When the line containing "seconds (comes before" is found in the data below, copy it and each line after it through the line containing "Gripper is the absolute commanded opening", exactly and with no others.

====== Provided material

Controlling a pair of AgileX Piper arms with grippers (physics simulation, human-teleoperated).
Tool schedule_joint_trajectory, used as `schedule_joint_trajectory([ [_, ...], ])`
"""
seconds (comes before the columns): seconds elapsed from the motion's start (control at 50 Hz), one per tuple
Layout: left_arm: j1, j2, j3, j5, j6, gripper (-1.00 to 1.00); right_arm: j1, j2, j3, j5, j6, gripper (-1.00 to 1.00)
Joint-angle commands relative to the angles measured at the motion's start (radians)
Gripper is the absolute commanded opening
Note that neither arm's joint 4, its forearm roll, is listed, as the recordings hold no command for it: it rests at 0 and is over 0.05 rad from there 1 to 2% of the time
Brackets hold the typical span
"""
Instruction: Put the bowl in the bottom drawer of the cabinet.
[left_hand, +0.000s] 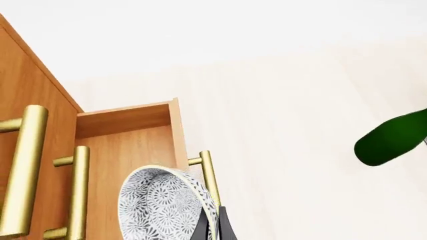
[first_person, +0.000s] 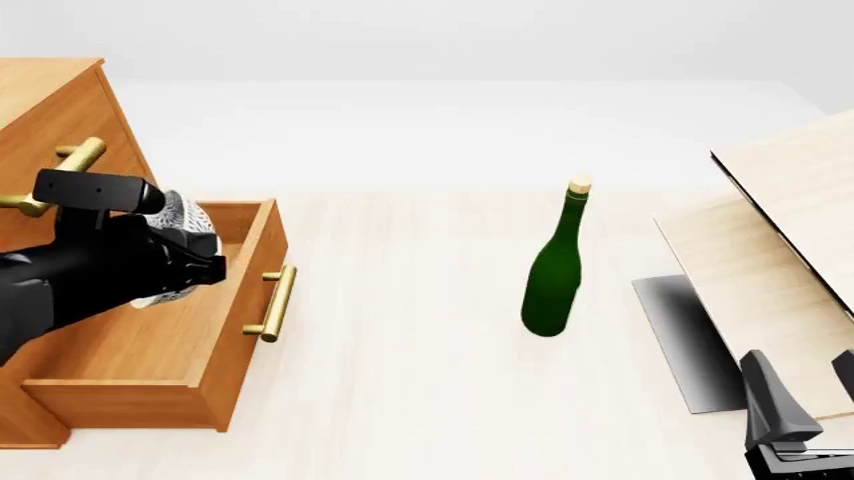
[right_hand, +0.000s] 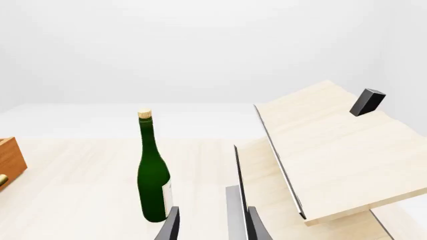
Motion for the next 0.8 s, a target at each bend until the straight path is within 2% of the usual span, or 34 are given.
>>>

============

**Task response:**
seconds (comes before the columns): seconds elapsed from the motion's start (control at 50 Hz), one per tuple
Layout: left_arm: j1, j2, j3, j5, j6, gripper (-1.00 to 1.00); right_arm: j1, j2, j3, j5, j6, gripper (-1.00 to 1.00)
Joint-angle commands relative to the angles measured at the motion's start (radians)
Gripper is the absolute commanded opening

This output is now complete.